第38回 : ルノワール展 (ブリヂストン美術館)

東京駅を降りて、八重洲通りをブリヂストン美術館へ向かって歩いていくと、街のあちこちに「ルノワール展」のポスターその他が目立ちます。街を挙げての応援体制が整っている様子が伺えました。この展覧会、4月15日(日)までを会期として開催されていますが、毎週月曜が休館日となります。入館料一般1300円です。実は私、展覧会初日の2月10日(土)に行ったのですが、美術館の入口は行列ができていました。「おおっ!」とビビッていると、前売券をお持ちの方はすぐにご入場できます、というので嬉々として美術館に足を踏み入れました。でも、ちょっと待って。ブリヂストン美術館は昨年改修が終わって、リニューアル・オープンしたのですが、美術館がある2階へは階段で上がるのではなく、エレベーターを使うのですよ。一度に乗れる人数が限られますから、中に入って少し待つこととなりました。ま、このあたりは細かいことですが・・・。

今回、ブリヂストン美術館で行なわれているルノワール展は、1870年に描かれた《水浴の女とグリフォンテリア》(サンパウロ美術館)から1892年の《ピアノを弾く少女たち》(オルセー美術館)まで油彩画約50点と素描約15点が集められています。つまり、ルノワールが大家と認められた後の作品ではなく、この画家が「もっとも創造的だった20年間に出品作品を限定」(主催者による)したというのです。制作年代を今回のように限ることで、ルノワールの芸術をより深く理解しようという趣旨です。

1870年代のルノワールは、印象派の中心的存在の一人として活動しますが、80年代には印象派と一線を画した作品が多く見出せるようになります。しかし、こう一言で言ってしまうのは、少し気がひけます。輪郭線や色彩の使い方が直截的になり、それらの画面への現れ方が作品によって違うのですね。時に驚き、時に感心しながらこれらの作品を見ましたが、飽きすことなく楽しかったですね。そして、最後を飾るのが《ピアノを弾く少女たち》。輪郭線がなく柔らかな色彩を再び取り戻しますが、それは70年代の印象派時代の絵画とは、やはり違った趣がありました。たしかに、さまざまな試行錯誤が繰り返された20年ほどだったのだな、と実感できました。

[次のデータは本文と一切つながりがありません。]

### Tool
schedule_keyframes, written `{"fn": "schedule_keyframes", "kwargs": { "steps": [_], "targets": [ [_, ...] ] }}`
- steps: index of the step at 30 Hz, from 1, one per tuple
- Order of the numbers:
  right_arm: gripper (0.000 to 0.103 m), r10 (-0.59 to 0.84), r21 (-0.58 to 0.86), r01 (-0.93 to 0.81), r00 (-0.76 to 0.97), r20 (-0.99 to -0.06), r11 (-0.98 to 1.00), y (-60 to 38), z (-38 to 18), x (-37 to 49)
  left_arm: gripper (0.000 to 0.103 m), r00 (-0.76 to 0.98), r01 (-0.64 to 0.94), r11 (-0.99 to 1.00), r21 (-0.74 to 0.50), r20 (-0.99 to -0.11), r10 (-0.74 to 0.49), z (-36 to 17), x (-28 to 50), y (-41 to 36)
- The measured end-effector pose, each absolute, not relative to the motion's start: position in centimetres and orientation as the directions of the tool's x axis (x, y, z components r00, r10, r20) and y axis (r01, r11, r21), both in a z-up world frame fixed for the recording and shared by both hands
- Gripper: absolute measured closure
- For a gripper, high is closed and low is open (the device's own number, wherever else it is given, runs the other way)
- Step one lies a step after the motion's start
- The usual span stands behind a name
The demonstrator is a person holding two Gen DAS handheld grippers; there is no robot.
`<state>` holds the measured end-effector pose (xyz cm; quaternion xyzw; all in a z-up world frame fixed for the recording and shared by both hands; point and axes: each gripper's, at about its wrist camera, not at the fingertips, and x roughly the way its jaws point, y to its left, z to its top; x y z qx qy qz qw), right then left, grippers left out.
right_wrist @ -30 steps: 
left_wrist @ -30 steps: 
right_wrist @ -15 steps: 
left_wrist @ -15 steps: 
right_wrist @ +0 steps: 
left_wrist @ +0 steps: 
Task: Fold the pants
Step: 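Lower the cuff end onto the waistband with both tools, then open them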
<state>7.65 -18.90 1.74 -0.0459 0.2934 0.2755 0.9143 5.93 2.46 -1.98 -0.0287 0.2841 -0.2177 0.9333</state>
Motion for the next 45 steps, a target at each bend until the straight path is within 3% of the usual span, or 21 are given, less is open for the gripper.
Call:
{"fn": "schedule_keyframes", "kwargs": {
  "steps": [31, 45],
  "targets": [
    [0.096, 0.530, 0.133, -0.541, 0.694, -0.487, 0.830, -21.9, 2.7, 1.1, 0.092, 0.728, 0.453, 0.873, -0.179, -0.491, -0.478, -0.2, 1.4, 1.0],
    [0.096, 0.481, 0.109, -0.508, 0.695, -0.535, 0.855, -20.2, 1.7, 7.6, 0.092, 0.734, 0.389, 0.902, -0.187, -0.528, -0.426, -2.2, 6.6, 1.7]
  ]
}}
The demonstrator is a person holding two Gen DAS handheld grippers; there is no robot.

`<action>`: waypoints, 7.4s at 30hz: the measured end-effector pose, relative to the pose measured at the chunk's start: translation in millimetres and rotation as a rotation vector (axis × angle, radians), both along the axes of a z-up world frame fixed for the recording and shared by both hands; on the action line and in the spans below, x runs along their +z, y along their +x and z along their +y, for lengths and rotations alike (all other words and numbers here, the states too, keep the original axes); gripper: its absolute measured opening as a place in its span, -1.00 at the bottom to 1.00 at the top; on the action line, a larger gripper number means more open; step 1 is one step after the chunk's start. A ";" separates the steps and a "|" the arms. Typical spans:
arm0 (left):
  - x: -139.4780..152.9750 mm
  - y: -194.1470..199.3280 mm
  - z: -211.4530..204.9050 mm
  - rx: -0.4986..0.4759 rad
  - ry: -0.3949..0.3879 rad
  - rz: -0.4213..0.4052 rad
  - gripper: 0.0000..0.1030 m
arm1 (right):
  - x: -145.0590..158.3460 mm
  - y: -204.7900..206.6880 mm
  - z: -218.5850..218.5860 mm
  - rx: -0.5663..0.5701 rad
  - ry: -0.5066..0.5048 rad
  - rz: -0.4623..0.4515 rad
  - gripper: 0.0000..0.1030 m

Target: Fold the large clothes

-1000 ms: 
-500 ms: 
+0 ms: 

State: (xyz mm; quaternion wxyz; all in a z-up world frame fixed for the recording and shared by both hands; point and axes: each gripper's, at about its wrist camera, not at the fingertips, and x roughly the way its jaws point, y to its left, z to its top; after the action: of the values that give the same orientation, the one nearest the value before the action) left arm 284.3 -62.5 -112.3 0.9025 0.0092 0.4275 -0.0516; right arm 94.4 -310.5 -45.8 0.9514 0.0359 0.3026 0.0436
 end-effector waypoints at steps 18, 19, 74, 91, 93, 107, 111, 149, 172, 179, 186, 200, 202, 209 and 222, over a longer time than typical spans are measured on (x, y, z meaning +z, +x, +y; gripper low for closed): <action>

さて、ここでブリヂストン美術館のホームページにつないでみましょう(→こちら へどうぞ!)。現在、トピックスとして、この展覧会の紹介が掲載されていますが、そのページを開いて見ていくと、
    《ルグラン嬢》(1875年 フィラデルフィア美術館)
    《シャトゥーの舟遊び》(1879年 ワシントン・ナショナル・ギャラリー)
    《桃のある静物》(1881年 メトロポリタン美術館)
    《ヴァルジュモンの子どもたちの午後》(1884年 ベルリン・ナショナル・ギャラリー)
の4点がウェブ上で見られます。なかでも、《ルグラン嬢》は生き生きとした人物像がいいです。ルノワールは、これに限らず子どもを描かせると、なんとも素晴らしい絵を描くという印象をもっていましたが、この作品も然りです。なかでも目がいいですね。もしも、当日見た作品のなかから一つだけ選べ、と言われたら、私は《ルグラン嬢》をとります。

ほかに、私個人が「へえーっ」と思ったことがありました。それは、ユトリロの母親で画家でもあったヴァラドンが、何枚かルノワールの作品のモデルとして描かれていることでした。たとえば、
    《ブージヴァルのダンス Dance at Bougival 》(1883年頃)
    《髪を編む娘》(1884年)
残念ながら後者は、ウェブ上で見出せませんでしたが、前者はありました\(^o^)/ OCFA−Pierre -Auguste Renoirの4ページ最上段に出てきます。ついでながら、その下の作品に描かれた女性もヴァラドンですね。私は、特別ヴァラドンのファンだというわけではありませんが、のちにエリック・サティとも、あるいはロートレックとも恋愛関係にあって、当時のパリで、彼女が小さいユトリロ(1883年生まれ!!)を抱えながら、どうやって生きていたのか、というのがちょっと気になった次第です、ハイ。最後に、《ピアノを弾く少女 Girls at the Piano 》(1892年)は、同じHPの5ページ最上段。今回のみならず、先年のオルセー美術館展で見たぞ、という方もいらっしゃるでしょう。また会えますよ。主催者の企画の趣旨は成功していると思います。